CHARLOTTESVILLE, VA. (CVILLE RIGHT NOW) — Amidst an already packed spring semester, the Albemarle High School Jazz Band is preparing for its annual “Swing Into Spring” benefit concert at The Paramount Theater this Sunday at 3:30 p.m.
The annual concert, which the band first put together in 2018, has become a staple of this calendar, with guest performers from Charlottesville and Richmond regularly joining in. The event has been held as a benefit concert for a local nonprofit since 2020, with Stepping Stone, a Charlottesville-based organization that provides baby essentials to families in need, being selected as this year’s beneficiary.
“I want them to figure out how to use music as a way to connect with the community and the area that they live in,” AHS Band Director Andrew LaPrade told Cville Right Now. “So, when they graduate, potentially they can keep playing their instrument and using it in ways to help other people.”
The concert began in 2018 under then-Band Director Greg Thomas as a way to raise funds to send the Jazz Band to the Savannah Swing Central Jazz Festival in Savannah, Ga. The band qualified for the festival again the following year, and the concert subsequentially returned for a second year.
But in 2020, LaPrade first year as band director, the program decided to do the concert again, this time fundraising for a nonprofit rather than a specific trip.
“It was like, ‘Well. the pieces are all there. So, let’s keep this going because it’s really like a cool collaboration with local musicians,'” he said. “So, then we decided to do it as a benefit concert.”
The 2020 concert was canceled due to COVID but was brought back in 2022 and has been held every year since. Along the way, it has become a staple of the Jazz Band’s school year.
Senior flute player Arushi Gautam, who is in her third year with the band, told Cville Right Now she enjoys working with the guest musicians each year, like Richmond-based tenor saxophonist Charles Owens and Thomas, the aforementioned former AHS band director.
“It’s super cool to come together with them every year,” she said, “and they have seen us progress and change throughout the years, so they’re always there to give helpful and tips.”
Students also said, as LaPrade had hoped, they felt more connected to the Charlottesville community through the concert. Senior alto saxophone player Megan Taylor told Cville Right Now that it’s been nice to talk with representatives from Stepping Stone and see local businesses offer to sponsor the event or make donation to its raffle.

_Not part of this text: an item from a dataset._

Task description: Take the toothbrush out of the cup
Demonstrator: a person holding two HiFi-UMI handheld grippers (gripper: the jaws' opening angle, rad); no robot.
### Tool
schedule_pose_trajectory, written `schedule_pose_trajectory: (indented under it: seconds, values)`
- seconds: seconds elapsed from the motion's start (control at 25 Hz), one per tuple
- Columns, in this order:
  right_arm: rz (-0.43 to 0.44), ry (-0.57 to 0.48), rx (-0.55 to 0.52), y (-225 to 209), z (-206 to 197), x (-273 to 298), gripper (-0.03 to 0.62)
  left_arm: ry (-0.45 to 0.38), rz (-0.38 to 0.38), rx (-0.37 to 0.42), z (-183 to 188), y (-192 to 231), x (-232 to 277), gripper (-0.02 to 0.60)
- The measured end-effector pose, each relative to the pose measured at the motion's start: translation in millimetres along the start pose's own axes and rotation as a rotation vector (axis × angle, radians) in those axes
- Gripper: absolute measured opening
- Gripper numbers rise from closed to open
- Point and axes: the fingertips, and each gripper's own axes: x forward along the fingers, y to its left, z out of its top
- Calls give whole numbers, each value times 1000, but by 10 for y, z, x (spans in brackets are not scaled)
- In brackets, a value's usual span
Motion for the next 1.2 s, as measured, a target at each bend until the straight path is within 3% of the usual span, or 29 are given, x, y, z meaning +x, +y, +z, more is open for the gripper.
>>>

“I think it helps some of the students realize that the music we play in the band that we’re in can actually reach more than just people at the school,” she said. “And the things that we do help more than just, ‘We’re playing in a high school band.'”
LaPrade said the best way for people to support the concert is to simply come to it, as the money raised for Stepping Stone comes through ticket sales, with sponsorships helping offset the cost of using The Paramount. The band’s goal is to raise $5000 for Stepping Stone.
Overall, students expressed excitement over this concert, with senior tenor sax player Nate Paul calling it “the jazz band’s big way to bring our music to the community.”
“This is really the big one, where we’re able to go out to Charlottesville,” he said, “and it’s the jazz band’s way to show the community everything that we’re capable of in a variety of different genres. And at the same time, we’re doing it to help the community through the benefit aspect of it.”